__DATASET RECORDS__.
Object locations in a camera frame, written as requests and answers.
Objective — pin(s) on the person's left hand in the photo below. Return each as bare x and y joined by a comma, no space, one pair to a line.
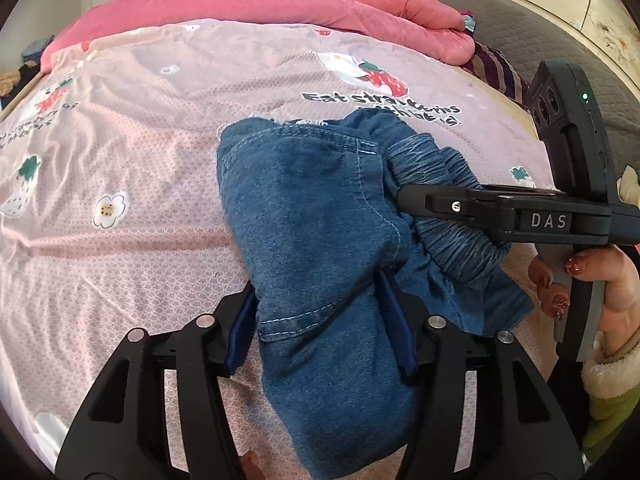
252,467

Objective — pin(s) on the person's right hand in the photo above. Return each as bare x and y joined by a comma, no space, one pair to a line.
620,300

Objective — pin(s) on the blue clothes pile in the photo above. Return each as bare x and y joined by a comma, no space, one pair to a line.
37,49

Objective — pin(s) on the pink quilt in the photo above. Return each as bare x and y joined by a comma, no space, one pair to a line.
250,2

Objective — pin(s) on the purple striped cloth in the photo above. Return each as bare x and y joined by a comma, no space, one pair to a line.
497,72

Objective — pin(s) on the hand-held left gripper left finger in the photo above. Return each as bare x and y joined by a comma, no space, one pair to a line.
240,330

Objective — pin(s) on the grey quilted mat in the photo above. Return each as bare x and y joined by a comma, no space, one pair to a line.
500,10

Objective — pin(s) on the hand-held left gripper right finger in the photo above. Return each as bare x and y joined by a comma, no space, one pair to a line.
395,320

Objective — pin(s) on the brown plush cloth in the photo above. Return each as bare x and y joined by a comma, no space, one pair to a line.
14,84

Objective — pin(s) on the blue denim pants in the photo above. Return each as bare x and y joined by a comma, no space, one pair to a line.
310,220

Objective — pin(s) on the pink strawberry print bed sheet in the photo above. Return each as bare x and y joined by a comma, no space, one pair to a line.
125,160

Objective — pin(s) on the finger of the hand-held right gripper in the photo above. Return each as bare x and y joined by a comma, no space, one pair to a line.
450,205

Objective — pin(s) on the cream fluffy cloth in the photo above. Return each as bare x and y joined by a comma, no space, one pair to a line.
630,185

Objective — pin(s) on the dark cloth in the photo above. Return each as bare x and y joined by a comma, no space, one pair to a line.
567,405

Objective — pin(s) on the person's right forearm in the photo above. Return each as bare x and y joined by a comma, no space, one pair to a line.
615,395

__AIM OF THE TASK__. Could you give all the records again, exactly, minus the pictures?

__ANSWER FOR THE TASK__.
Object locations in a camera frame, written as requests and answers.
Objective — pin(s) on the person's left hand in the photo below. Return each as bare x and y joined by a comma, no space, one pair to a line.
252,467

Objective — pin(s) on the person's right hand in the photo above. Return each as bare x and y joined by a comma, no space, one pair to a line.
620,300

Objective — pin(s) on the blue clothes pile in the photo above. Return each as bare x and y joined by a comma, no space, one pair to a line.
37,49

Objective — pin(s) on the pink quilt in the photo above. Return each as bare x and y joined by a comma, no space, one pair to a line.
250,2

Objective — pin(s) on the purple striped cloth in the photo above. Return each as bare x and y joined by a comma, no space, one pair to a line.
497,72

Objective — pin(s) on the hand-held left gripper left finger in the photo above. Return each as bare x and y joined by a comma, no space, one pair to a line.
240,330

Objective — pin(s) on the grey quilted mat in the photo above. Return each as bare x and y joined by a comma, no space, one pair to a line.
500,10

Objective — pin(s) on the hand-held left gripper right finger in the photo above. Return each as bare x and y joined by a comma, no space, one pair to a line.
395,320

Objective — pin(s) on the brown plush cloth in the photo above. Return each as bare x and y joined by a comma, no space, one pair to a line.
14,84

Objective — pin(s) on the blue denim pants in the photo above. Return each as bare x and y joined by a comma, no space, one pair to a line.
310,220

Objective — pin(s) on the pink strawberry print bed sheet in the photo above. Return each as bare x and y joined by a comma, no space, one pair to a line.
125,160

Objective — pin(s) on the finger of the hand-held right gripper in the photo above. Return each as bare x and y joined by a comma, no space, one pair to a line.
450,205

Objective — pin(s) on the cream fluffy cloth in the photo above. Return each as bare x and y joined by a comma, no space, one pair to a line.
630,185

Objective — pin(s) on the dark cloth in the photo above. Return each as bare x and y joined by a comma, no space, one pair to a line.
567,405

Objective — pin(s) on the person's right forearm in the photo above. Return each as bare x and y joined by a comma, no space, one pair to a line.
615,395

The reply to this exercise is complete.